**EXERCISE INSTRUCTIONS:** Count the lines in the entries that contain the string "meant". State nothing but the number.

(Dataset items)
============

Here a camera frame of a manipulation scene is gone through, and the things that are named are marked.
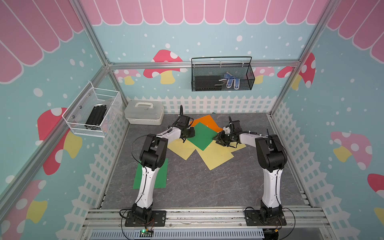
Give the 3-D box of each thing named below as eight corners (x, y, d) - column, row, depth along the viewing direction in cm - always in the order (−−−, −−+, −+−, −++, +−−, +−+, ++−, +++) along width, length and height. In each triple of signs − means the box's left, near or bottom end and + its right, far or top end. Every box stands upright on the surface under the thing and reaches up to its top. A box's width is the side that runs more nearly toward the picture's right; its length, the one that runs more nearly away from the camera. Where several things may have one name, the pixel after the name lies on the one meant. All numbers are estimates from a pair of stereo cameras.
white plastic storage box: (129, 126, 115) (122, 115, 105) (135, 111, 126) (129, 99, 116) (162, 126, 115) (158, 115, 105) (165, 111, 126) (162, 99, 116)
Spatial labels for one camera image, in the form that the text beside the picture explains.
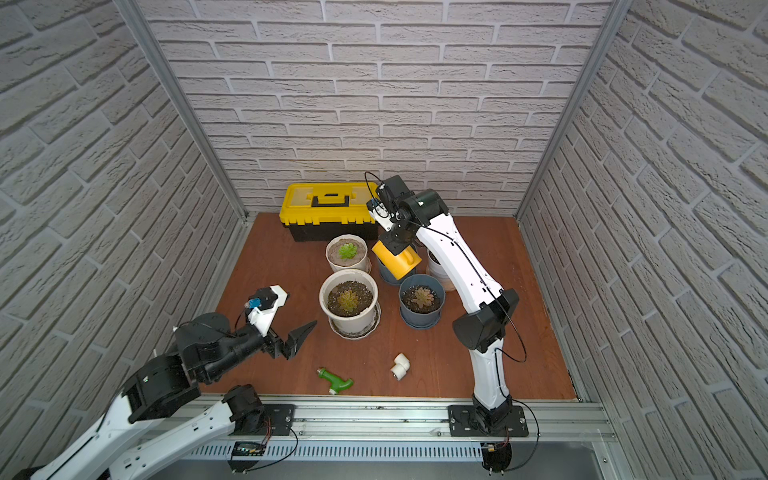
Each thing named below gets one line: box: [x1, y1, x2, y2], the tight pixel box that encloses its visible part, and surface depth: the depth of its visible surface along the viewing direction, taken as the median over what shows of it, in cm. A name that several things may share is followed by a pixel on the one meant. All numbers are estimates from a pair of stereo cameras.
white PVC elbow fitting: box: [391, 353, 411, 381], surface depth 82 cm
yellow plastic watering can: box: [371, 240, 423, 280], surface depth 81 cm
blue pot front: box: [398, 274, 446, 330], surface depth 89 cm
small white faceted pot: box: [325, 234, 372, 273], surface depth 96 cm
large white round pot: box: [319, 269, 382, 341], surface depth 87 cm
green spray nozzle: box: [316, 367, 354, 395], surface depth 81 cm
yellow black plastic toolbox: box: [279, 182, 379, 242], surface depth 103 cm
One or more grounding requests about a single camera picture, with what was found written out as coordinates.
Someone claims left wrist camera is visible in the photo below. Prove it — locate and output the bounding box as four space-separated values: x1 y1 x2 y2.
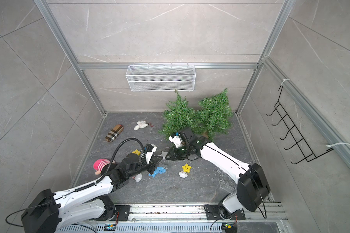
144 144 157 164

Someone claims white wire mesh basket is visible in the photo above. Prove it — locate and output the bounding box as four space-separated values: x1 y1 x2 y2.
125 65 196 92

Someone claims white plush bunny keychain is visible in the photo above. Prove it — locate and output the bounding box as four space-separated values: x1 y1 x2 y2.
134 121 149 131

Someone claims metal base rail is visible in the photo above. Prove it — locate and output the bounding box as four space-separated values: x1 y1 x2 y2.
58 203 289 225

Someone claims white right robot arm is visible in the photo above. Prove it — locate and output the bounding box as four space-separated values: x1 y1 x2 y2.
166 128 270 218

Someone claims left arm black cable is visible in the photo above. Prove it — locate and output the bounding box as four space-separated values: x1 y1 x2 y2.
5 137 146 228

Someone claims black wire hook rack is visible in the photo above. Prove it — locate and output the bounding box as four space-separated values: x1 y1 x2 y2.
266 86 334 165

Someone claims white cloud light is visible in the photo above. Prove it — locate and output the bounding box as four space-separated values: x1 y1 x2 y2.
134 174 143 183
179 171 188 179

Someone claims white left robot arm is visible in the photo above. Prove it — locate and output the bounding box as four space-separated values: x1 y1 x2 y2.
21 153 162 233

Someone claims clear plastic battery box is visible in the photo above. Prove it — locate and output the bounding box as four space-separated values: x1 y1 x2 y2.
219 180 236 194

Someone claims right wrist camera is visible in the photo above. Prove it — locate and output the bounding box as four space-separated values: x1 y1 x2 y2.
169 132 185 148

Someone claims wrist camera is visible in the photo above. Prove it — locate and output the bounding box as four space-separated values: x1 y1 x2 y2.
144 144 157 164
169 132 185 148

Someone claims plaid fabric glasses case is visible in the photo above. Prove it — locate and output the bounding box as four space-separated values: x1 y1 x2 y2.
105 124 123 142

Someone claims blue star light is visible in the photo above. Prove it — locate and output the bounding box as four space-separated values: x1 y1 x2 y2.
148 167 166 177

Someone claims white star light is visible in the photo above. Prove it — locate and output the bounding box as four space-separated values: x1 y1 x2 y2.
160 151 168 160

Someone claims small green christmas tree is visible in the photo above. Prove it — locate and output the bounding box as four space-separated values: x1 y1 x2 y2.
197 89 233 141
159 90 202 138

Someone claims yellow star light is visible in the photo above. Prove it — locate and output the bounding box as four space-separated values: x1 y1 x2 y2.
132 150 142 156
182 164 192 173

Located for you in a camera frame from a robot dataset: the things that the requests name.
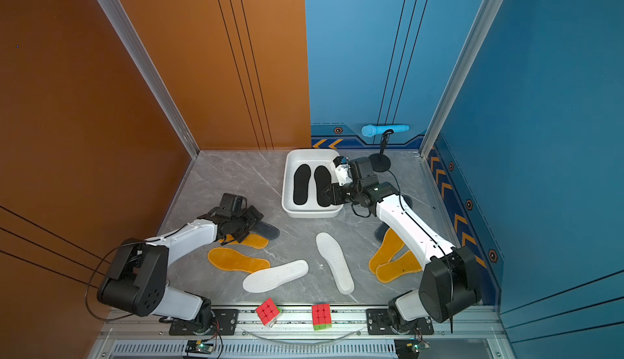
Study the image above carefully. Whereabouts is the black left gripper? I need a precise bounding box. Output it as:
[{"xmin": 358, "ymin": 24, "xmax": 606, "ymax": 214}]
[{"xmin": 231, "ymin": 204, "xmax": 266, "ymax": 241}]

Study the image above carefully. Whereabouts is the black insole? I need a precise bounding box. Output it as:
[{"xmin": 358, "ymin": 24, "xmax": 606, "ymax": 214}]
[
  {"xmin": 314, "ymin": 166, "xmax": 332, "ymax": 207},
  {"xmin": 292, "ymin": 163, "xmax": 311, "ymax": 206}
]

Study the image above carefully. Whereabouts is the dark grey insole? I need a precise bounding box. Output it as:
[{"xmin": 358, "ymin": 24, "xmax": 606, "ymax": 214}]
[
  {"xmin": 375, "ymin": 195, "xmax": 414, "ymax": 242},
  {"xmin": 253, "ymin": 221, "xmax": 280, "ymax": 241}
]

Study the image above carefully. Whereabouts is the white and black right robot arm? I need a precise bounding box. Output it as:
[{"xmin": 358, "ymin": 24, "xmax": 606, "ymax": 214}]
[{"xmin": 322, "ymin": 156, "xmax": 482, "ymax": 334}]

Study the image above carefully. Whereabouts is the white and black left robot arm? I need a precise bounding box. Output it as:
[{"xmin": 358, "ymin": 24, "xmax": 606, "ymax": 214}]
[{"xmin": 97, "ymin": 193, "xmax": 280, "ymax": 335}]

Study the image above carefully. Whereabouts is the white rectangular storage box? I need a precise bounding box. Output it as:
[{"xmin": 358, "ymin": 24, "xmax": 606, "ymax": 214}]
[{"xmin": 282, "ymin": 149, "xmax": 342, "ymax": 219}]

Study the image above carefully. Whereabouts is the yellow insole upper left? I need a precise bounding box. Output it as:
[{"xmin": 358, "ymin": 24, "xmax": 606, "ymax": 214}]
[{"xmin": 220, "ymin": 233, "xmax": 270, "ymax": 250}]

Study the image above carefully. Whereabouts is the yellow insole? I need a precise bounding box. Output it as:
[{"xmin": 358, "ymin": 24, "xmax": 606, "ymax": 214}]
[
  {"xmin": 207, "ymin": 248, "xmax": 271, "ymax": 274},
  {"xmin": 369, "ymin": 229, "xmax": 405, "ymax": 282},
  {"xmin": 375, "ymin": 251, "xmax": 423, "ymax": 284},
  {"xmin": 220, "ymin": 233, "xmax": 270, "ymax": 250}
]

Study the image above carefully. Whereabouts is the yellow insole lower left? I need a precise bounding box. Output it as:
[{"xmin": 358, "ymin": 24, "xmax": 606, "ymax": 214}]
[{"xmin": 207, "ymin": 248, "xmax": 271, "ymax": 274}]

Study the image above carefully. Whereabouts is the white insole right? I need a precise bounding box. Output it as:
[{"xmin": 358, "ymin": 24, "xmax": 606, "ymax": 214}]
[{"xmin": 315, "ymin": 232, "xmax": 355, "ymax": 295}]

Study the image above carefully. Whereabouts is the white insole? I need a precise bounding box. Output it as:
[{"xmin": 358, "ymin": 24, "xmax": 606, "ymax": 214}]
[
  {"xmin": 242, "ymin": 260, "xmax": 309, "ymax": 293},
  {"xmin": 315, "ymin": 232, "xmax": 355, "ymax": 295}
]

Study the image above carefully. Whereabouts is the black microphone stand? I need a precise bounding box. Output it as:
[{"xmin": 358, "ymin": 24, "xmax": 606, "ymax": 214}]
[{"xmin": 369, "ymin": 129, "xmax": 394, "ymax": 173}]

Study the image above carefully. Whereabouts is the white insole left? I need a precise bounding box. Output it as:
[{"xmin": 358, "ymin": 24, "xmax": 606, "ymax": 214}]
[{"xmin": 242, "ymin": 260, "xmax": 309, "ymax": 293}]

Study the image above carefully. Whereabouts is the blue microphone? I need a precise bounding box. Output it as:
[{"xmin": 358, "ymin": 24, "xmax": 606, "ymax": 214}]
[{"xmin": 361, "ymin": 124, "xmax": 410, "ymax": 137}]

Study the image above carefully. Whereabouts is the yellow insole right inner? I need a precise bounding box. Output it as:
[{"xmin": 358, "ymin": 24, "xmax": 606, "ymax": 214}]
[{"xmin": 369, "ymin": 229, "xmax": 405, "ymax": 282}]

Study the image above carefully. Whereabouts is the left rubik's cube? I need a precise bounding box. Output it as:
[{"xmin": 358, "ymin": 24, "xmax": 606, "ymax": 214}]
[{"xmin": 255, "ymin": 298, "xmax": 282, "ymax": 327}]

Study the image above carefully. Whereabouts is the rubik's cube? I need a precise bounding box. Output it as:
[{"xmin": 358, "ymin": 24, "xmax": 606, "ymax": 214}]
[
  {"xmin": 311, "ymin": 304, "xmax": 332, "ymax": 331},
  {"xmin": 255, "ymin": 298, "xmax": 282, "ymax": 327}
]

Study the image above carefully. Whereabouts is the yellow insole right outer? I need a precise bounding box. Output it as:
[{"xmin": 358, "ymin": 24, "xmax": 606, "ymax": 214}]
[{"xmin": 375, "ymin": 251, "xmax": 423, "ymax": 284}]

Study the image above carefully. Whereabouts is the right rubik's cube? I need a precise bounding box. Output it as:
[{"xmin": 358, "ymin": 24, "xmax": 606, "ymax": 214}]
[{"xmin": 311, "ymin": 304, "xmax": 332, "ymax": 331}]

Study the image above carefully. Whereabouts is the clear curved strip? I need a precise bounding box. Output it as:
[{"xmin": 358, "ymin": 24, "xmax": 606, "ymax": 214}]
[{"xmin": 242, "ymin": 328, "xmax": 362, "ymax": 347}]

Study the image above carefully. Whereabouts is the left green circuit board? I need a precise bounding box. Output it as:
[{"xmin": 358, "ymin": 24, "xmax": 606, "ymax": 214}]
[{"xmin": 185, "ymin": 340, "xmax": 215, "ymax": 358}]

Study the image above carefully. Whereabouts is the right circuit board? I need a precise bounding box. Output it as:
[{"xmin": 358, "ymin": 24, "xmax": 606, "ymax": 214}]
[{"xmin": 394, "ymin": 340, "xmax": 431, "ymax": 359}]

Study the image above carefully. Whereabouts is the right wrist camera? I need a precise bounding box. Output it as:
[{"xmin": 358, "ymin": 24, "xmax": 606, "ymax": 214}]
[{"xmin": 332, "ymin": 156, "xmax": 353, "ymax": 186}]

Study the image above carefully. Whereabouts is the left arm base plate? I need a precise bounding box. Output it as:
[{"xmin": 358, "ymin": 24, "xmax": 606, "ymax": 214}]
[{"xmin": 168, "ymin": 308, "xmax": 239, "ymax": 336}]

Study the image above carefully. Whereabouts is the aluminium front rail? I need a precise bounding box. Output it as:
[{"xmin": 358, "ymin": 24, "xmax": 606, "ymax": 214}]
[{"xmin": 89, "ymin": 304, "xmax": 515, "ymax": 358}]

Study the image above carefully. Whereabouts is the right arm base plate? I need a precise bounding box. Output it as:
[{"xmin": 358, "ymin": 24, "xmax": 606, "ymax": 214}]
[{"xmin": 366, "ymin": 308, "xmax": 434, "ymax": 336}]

============

**SOLUTION FOR THIS EXERCISE:** 2